William Grimes is Gellan Like a Felon and Other Great Ideas of the Year
The New York Times Magazine is out with its annual “Year in Ideas” — 78 little nuggets on the innovations of 2005, written by a host of NYT contributors including stalwarts like William Grimes touting the disgusting-sounding gellan, “a gum derived from bacterially fermented carbohydrates,” and A.O. Scott on the Hollywood-izing of documentaries (to some, no doubt as distateful as bacterially fermented carbohydrates).

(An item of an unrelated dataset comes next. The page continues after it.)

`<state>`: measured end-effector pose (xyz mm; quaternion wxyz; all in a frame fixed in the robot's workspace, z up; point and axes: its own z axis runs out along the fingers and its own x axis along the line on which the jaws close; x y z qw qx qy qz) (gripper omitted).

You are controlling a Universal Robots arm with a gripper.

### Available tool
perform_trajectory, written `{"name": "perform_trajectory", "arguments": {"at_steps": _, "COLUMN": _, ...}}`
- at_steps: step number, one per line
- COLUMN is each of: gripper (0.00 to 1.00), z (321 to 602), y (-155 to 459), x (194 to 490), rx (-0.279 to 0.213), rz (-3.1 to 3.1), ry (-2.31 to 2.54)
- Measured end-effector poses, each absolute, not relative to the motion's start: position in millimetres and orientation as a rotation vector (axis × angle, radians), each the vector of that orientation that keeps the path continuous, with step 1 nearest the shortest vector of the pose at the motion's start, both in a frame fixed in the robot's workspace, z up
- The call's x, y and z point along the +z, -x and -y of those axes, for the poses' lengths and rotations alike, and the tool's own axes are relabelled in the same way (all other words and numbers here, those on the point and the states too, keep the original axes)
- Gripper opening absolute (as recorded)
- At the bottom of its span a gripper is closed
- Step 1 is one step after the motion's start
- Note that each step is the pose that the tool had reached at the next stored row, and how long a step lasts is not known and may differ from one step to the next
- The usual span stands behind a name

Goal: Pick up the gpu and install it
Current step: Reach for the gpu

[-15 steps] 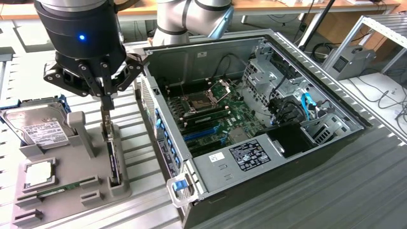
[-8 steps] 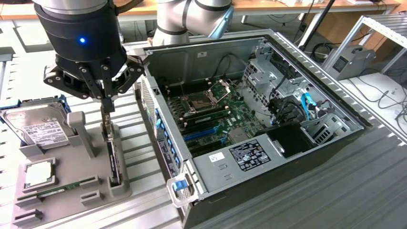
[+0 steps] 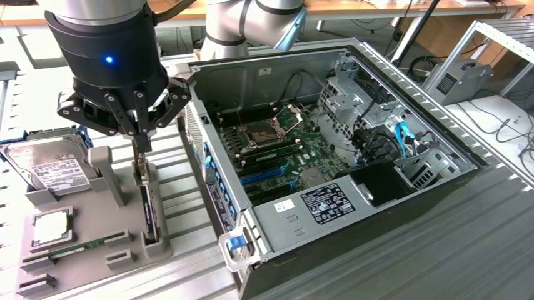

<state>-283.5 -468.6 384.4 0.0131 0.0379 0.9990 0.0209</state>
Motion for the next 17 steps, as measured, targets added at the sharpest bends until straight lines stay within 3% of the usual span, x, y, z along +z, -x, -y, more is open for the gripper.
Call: {"name": "perform_trajectory", "arguments": {"at_steps": 17, "gripper": 0.11, "z": 479.4, "y": 283.6, "x": 383.2, "rx": 0.065, "rz": -3.112, "ry": -0.118}}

As mentioned below, this feature really oughta be read in magazine form rather than clicking through 78 times online (depending on your taste some entries are better left skimmed). Standouts included the creepy, creepy “trust spray“; the just-as-creepy zombie dogs; the what’s-that-word-again?-oh-right-creepy “false memory diet“; the most annoying alarm clock ever (aka “Death to Clocky”); the genetic theory of Harry Potter (which we wrote about back in September courtesy of Collision Detection); and why the crawl at the bottom of the screen is distracting, annoying and stupefying (Lewis Black knew that ages ago on CNN).*
Also, apparently Joshua Marshall is the only blogger asking his readers for tips. Why, what will they think of next?
The Year in Ideas [NYT Mag]
*Interesting little factoid: the Harry Potter and William Grimes items are on the same page…and in the “crawl makes you stupid” item the two experts cited are named Grimes and Potter. Blog synchronicity strikes again!